## WORK REQUEST:
Return the listing below verbatim. Pictures do not belong in the copy.

## SOURCE MATERIAL:
* * * * *

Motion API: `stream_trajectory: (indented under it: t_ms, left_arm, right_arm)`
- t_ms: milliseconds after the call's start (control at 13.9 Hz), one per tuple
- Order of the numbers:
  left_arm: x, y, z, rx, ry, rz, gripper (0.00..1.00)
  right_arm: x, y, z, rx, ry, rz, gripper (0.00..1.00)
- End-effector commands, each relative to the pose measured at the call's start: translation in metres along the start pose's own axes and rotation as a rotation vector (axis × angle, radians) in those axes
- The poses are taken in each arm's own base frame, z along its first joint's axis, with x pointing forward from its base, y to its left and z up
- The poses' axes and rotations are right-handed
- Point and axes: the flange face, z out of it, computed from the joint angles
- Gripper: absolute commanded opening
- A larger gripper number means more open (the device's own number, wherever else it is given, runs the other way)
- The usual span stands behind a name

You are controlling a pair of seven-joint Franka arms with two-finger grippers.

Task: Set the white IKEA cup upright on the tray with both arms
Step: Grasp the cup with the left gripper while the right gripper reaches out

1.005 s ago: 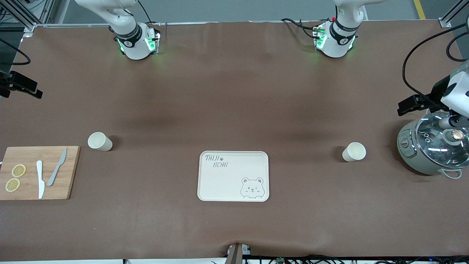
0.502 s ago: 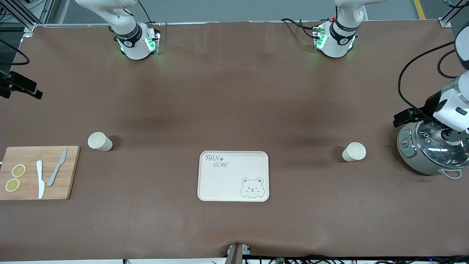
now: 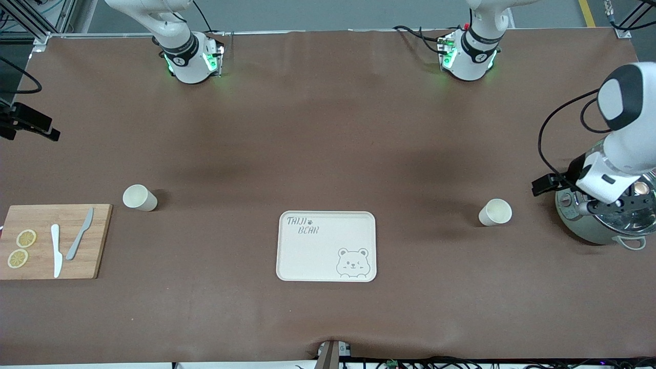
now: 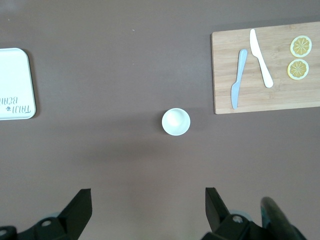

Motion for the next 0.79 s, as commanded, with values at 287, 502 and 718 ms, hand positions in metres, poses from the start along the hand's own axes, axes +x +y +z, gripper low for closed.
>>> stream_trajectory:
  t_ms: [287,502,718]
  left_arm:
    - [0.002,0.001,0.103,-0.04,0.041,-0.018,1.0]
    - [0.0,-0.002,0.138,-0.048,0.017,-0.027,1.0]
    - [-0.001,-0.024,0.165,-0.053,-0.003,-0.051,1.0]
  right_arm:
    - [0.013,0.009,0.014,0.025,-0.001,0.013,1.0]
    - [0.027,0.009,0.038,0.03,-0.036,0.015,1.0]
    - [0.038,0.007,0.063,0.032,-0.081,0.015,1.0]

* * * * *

## ANSWER TO THIS TASK:
Motion API: `stream_trajectory: (indented under it: t_ms, left_arm, right_arm)`
- t_ms: milliseconds after the call's start (control at 13.9 Hz), one per tuple
- Order of the numbers:
  left_arm: x, y, z, rx, ry, rz, gripper (0.00..1.00)
  right_arm: x, y, z, rx, ry, rz, gripper (0.00..1.00)
- End-effector commands, each relative to the pose measured at the call's start: translation in metres along the start pose's own axes and rotation as a rotation vector (axis × angle, radians) in those axes
- The poses are taken in each arm's own base frame, z along its first joint's axis, with x pointing forward from its base, y to its left and z up
- The poses' axes and rotations are right-handed
- Point and axes: the flange face, z out of it, computed from the joint angles
- Gripper: absolute commanded opening
- A larger gripper number means more open (the device's own number, wherever else it is given, runs the other way)
- The usual span stands behind a name

You are controlling a pair of seven-joint Franka arms with two-finger grippers.

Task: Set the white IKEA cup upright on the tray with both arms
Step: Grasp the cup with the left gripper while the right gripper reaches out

1.005 s ago: 
0.502 s ago: 
now: 
now: 

Motion for the next 0.79 s, as commanded, with values at 287, 502 and 718 ms, hand positions in metres, poses from the start along the hand's own axes, axes +x +y +z, gripper low for closed.
>>> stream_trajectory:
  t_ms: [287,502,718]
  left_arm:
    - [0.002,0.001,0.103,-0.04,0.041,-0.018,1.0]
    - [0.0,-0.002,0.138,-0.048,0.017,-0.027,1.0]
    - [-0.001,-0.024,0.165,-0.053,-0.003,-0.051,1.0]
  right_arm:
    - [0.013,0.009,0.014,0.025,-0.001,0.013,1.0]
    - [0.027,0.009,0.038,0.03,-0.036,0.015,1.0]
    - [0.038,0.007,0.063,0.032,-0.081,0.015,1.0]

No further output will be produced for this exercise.